Domestic team information
- 2004–2018: Karachi
- 1999–2018: Habib Bank Limited

Career statistics
| Competition | Test | ODI | FC | LA |
| Matches | 7 | 16 | 232 | 197 |
| Runs scored | 235 | 242 | 13,949 | 5,155 |
| Batting average | 26.11 | 18.61 | 44.70 | 39.35 |
| 100s/50s | 0/2 | 0/1 | 36/63 | 8/27 |
| Top score | 68 | 77 | 256 | 115* |
| Balls bowled | 6 | 0 | 1,661 | 1,034 |
| Wickets | 0 | – | 18 | 29 |
| Bowling average | – | – | 59.11 | 33.34 |
| 5 wickets in innings | – | – | 0 | 0 |
| 10 wickets in match | – | – | 0 | 0 |
| Best bowling | – | – | 2/11 | 3/17 |
| Catches/stumpings | 5/– | 1/– | 221/– | 77/2 |
- Source: ESPNcricinfo, 26 January 2019

= Hasan Raza (Sindh cricketer) =

Pakistani cricketer (born 1982)

Hasan Raza (Urdu: حسن رضا; born 11 March 1982) is a Pakistani former cricketer who played for the Pakistan national cricket team between 1996 and 2005. He initially was subject to something of a claim for an international cricketing record, as his debut performance was believed to have taken place at the age of 14 years and 233 days, then a world-record, sparking investigations over the legitimacy of his age claims.

He was soon taken away from international play after struggling initially in the early 2000s, but was recalled against Australia and Zimbabwe in 2004.

Hasan also captained the Pakistan side in early 2007 to Abu Dhabi in a tournament that consisted of India A, Sri Lanka A, UAE, Kenya, and the Netherlands. Pakistan A reached the final of the tournament where they faced off against rivals India. Hasan scored 105 not out. Pakistan went on to win the tournament and Hasan was credited for his captaincy. He had a very good tournament as captain and also had a very good performance with the bat as did a number of other Pakistan A players including Bazid Khan and Taufeeq Umar. Hasan has been a talking point lately in the Pakistan selection committee but has yet to make a comeback. Hasan currently plays domestic Pakistan cricket and also plays in the current Pakistan A team. Hasan was replaced as captain by Bazid Khan for disciplinary reasons.

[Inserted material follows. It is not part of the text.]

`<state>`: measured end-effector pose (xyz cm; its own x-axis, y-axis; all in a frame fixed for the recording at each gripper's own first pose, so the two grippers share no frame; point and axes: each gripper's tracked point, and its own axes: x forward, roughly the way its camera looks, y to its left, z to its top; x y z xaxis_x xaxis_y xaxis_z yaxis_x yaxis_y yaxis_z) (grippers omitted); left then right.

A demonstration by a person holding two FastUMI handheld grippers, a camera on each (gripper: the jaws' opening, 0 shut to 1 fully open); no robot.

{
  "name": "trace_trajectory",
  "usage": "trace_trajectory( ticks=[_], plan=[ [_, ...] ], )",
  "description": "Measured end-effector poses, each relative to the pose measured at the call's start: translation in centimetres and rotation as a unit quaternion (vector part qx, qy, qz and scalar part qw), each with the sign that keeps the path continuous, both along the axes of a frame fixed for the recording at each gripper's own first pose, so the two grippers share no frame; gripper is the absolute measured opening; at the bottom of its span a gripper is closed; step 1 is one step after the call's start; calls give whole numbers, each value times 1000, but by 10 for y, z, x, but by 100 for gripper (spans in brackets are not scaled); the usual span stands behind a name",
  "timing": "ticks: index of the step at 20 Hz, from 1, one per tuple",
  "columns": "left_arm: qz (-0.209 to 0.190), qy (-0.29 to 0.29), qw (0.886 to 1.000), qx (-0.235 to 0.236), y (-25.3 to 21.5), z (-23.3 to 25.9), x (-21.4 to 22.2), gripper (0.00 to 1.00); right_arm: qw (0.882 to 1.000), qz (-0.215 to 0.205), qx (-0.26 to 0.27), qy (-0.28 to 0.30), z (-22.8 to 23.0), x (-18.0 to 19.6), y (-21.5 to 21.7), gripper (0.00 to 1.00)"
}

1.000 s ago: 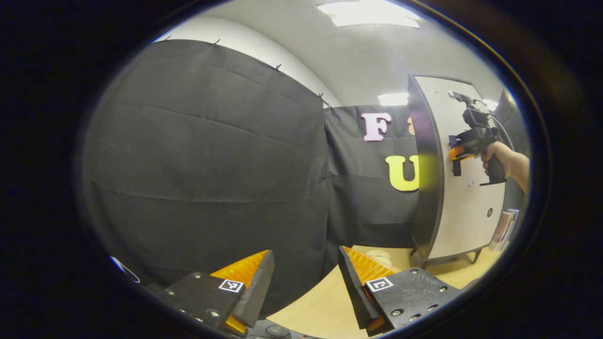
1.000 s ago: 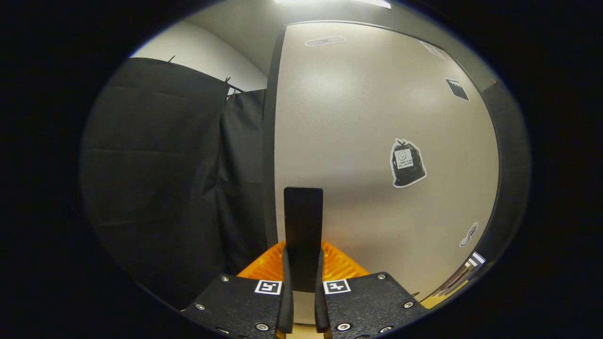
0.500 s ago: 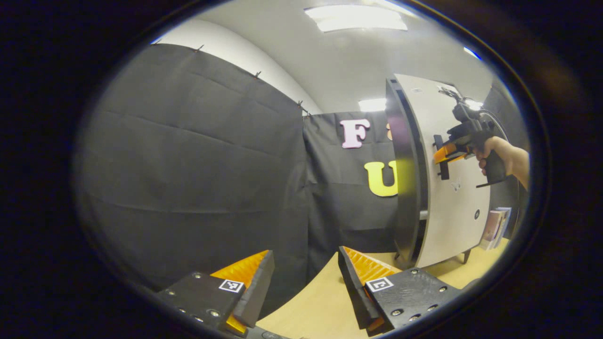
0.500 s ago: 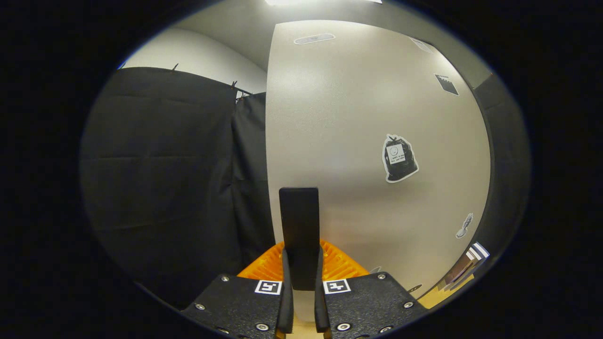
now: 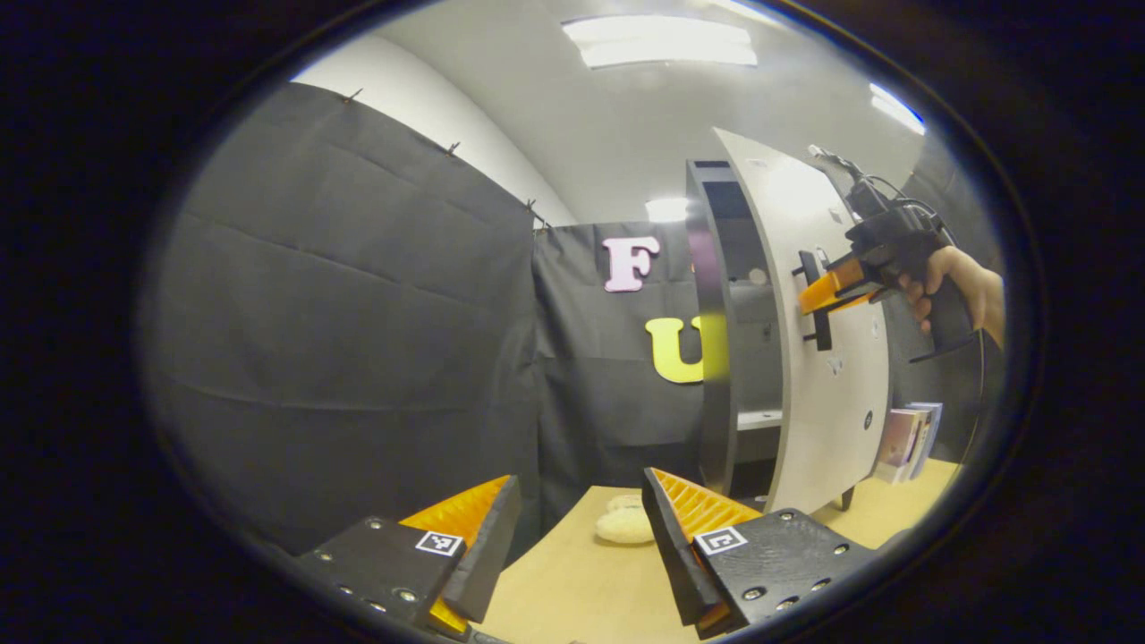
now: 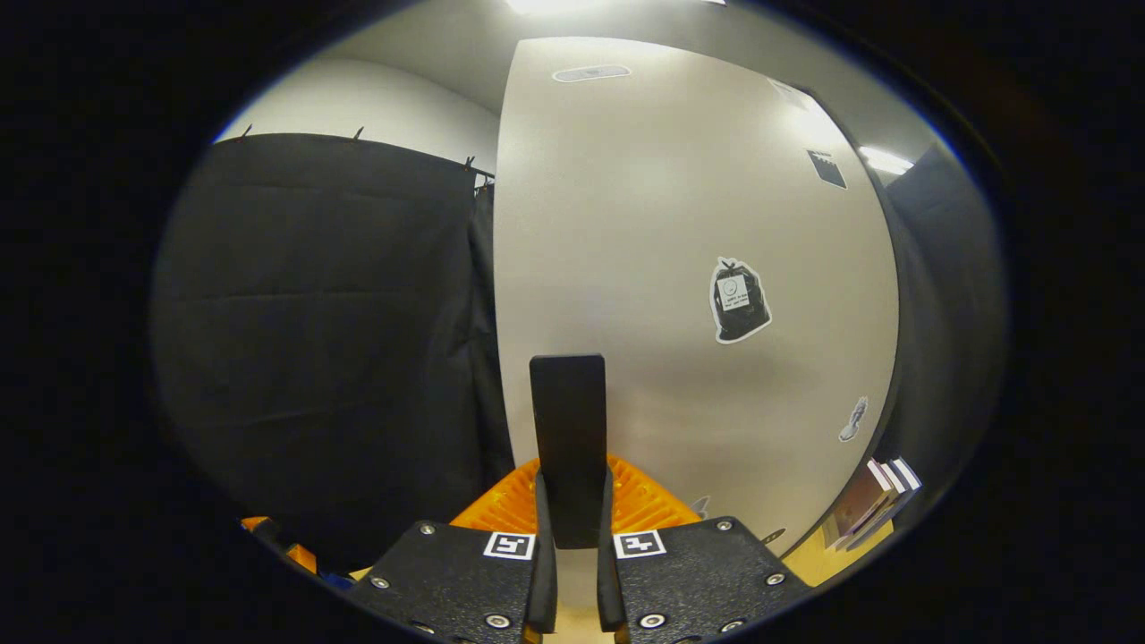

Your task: Open the cabinet door with the right hand, grasp the bottle in the cabinet with the left hand and place it on the coaster, then close the cabinet door with the right hand.

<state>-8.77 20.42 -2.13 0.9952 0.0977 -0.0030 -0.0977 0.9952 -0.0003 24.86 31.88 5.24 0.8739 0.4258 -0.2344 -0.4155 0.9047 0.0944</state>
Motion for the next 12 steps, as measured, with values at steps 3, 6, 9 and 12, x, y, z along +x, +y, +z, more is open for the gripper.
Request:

Hasan had always been a prolific run scorer in Pakistan's domestic cricket but had always been overlooked by selectors because he could not translate his domestic success to the international stage. Frustrated with the PCB, Hasan made a decision that has seemingly ended all hopes of his return to international cricket as he joined the unofficial Indian Cricket League (ICL). In his first season with the ICL he was the leading run scorer.

==Education==

He was educated at the St. Patrick's High School, Karachi.

== Fixing allegations ==

Hasan Raza was linked by Al Jazeera on the match fixing controversy through tampering the Galle pitch along with Robin Morris and Tharindu Mendis. It was revealed that Hasan Raza didn't directly communicate with Robin Morris and Tharindu Mendis but was found to have connections relating to doctoring the Galle pitch in 2016 during a test match between Sri Lanka and Australia. He was filmed secretly by the Al Jazeera documentary during the meeting on fixing matches in future along with few bookmakers as he seated near Robin Morris at a room with whom he played for Mumbai Champs team at the Indian Cricket League.

In August 2018, on the back of the allegations, he was not selected to play in the 2018–19 Quaid-e-Azam Trophy by his domestic side Pakistan Television.